> Your instructions
The listing below holds a line with "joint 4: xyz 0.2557" and a later line with "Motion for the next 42". Write out those two lines and every line between them, exactly, and nothing else.
╭──
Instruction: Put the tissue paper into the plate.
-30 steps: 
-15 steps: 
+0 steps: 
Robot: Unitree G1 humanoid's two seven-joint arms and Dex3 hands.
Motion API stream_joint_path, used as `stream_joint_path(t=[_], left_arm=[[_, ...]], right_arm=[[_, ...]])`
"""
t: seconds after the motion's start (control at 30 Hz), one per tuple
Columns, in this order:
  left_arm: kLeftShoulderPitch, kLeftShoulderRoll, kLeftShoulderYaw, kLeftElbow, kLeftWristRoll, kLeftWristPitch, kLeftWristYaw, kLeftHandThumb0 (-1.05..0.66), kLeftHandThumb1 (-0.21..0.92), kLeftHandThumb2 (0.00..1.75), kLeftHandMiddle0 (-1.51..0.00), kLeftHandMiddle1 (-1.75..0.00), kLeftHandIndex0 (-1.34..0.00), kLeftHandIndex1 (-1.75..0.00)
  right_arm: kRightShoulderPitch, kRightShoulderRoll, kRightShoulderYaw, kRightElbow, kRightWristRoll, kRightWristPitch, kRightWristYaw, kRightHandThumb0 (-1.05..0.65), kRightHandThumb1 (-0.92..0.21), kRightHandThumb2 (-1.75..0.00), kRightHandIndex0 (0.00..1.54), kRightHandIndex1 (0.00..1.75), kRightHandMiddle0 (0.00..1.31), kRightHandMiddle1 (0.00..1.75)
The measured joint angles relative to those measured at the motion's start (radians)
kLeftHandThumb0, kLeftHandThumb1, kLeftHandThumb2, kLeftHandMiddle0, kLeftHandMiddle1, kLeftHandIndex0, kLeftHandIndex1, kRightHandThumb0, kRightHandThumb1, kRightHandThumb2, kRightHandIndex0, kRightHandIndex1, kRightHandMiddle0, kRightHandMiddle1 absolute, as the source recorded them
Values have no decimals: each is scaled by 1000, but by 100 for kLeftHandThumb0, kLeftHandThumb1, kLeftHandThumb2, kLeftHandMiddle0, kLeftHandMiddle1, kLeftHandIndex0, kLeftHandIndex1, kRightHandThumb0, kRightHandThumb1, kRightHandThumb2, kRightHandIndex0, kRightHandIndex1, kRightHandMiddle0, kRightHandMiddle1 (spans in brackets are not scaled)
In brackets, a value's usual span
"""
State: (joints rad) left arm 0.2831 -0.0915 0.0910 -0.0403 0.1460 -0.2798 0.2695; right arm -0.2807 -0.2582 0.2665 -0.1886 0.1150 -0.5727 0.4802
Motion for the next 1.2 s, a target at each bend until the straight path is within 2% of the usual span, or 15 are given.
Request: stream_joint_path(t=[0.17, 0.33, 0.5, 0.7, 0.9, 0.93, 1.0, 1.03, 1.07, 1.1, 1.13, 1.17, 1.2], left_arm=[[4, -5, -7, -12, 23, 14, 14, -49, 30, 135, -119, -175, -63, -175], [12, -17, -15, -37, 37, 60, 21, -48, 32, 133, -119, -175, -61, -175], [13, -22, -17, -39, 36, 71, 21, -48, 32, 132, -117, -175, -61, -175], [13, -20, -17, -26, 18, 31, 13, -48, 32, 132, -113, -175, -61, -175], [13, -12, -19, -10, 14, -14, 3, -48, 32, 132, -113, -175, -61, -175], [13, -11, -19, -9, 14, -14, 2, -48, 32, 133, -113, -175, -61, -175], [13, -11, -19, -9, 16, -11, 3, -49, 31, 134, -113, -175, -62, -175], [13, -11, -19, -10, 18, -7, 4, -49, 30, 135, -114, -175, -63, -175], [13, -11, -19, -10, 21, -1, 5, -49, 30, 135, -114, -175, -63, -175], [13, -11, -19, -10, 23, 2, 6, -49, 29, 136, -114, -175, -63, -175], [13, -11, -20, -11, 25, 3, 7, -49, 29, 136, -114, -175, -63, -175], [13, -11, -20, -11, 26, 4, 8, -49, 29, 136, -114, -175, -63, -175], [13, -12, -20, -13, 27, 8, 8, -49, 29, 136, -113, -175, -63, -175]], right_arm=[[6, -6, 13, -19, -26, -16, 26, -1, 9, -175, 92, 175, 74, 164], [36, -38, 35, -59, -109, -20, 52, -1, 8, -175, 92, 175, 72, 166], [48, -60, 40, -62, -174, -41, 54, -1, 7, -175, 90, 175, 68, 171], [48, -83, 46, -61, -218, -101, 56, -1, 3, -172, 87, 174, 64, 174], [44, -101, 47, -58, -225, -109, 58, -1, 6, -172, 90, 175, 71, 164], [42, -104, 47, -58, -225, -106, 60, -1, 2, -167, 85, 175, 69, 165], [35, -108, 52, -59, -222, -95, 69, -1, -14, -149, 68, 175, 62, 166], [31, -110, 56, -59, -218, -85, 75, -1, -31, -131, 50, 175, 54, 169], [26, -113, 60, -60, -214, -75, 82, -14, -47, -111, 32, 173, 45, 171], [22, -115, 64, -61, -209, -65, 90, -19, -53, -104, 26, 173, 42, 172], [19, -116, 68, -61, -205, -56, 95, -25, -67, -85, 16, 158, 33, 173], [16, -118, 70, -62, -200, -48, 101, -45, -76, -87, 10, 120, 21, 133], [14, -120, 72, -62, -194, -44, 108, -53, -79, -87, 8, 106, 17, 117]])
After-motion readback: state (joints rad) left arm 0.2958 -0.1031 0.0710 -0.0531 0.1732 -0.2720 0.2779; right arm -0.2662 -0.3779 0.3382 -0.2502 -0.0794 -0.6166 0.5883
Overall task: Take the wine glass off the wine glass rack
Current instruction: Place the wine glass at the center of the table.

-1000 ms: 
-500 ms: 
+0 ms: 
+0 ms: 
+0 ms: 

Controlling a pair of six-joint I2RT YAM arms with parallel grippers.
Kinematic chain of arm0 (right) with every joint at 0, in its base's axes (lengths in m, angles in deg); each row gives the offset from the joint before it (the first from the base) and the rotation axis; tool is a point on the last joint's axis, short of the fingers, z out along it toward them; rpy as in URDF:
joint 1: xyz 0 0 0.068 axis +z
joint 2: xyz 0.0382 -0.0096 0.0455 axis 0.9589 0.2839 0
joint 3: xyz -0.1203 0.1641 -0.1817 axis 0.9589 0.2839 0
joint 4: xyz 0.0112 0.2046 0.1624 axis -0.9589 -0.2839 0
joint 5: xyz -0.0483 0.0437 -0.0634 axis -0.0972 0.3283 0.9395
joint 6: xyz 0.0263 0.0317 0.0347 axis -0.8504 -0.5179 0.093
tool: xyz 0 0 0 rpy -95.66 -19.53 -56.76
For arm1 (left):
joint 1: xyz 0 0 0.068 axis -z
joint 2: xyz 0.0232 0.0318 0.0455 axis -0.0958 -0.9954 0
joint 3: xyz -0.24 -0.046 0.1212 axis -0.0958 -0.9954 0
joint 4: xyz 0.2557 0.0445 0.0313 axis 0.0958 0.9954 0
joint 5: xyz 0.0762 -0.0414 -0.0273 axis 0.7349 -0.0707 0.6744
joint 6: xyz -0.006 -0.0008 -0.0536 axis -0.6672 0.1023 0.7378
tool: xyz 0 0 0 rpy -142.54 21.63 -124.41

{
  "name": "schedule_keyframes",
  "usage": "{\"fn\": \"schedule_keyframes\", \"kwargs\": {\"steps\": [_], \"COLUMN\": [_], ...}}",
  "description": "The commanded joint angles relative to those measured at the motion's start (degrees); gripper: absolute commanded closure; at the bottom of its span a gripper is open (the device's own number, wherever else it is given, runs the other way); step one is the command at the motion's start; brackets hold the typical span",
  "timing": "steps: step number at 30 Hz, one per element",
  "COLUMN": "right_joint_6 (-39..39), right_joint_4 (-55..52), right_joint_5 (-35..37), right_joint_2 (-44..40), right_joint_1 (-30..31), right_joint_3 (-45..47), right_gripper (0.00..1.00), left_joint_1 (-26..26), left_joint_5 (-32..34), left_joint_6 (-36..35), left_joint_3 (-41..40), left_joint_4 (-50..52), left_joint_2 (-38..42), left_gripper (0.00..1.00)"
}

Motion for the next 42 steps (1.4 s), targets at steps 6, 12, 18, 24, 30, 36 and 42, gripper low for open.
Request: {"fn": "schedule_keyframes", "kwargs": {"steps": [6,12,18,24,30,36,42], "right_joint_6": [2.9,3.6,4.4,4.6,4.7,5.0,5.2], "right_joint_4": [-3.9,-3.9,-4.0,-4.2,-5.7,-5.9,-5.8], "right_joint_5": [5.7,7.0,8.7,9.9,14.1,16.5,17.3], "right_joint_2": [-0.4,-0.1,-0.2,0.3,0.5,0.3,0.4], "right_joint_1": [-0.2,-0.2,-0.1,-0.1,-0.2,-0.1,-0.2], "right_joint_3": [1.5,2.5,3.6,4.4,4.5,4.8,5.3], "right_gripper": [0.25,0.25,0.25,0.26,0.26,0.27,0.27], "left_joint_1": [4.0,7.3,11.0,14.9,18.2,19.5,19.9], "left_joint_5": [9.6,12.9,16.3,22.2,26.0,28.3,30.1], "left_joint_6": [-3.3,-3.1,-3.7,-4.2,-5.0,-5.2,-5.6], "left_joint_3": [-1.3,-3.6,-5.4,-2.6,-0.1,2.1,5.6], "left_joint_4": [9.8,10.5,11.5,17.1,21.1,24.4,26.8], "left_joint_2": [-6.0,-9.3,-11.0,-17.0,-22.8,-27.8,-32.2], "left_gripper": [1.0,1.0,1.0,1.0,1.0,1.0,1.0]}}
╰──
> The answer
joint 4: xyz 0.2557 0.0445 0.0313 axis 0.0958 0.9954 0
joint 5: xyz 0.0762 -0.0414 -0.0273 axis 0.7349 -0.0707 0.6744
joint 6: xyz -0.006 -0.0008 -0.0536 axis -0.6672 0.1023 0.7378
tool: xyz 0 0 0 rpy -142.54 21.63 -124.41

{
  "name": "schedule_keyframes",
  "usage": "{\"fn\": \"schedule_keyframes\", \"kwargs\": {\"steps\": [_], \"COLUMN\": [_], ...}}",
  "description": "The commanded joint angles relative to those measured at the motion's start (degrees); gripper: absolute commanded closure; at the bottom of its span a gripper is open (the device's own number, wherever else it is given, runs the other way); step one is the command at the motion's start; brackets hold the typical span",
  "timing": "steps: step number at 30 Hz, one per element",
  "COLUMN": "right_joint_6 (-39..39), right_joint_4 (-55..52), right_joint_5 (-35..37), right_joint_2 (-44..40), right_joint_1 (-30..31), right_joint_3 (-45..47), right_gripper (0.00..1.00), left_joint_1 (-26..26), left_joint_5 (-32..34), left_joint_6 (-36..35), left_joint_3 (-41..40), left_joint_4 (-50..52), left_joint_2 (-38..42), left_gripper (0.00..1.00)"
}

Motion for the next 42 steps (1.4 s), targets at steps 6, 12, 18, 24, 30, 36 and 42, gripper low for open.

There is nothing more to the exercise.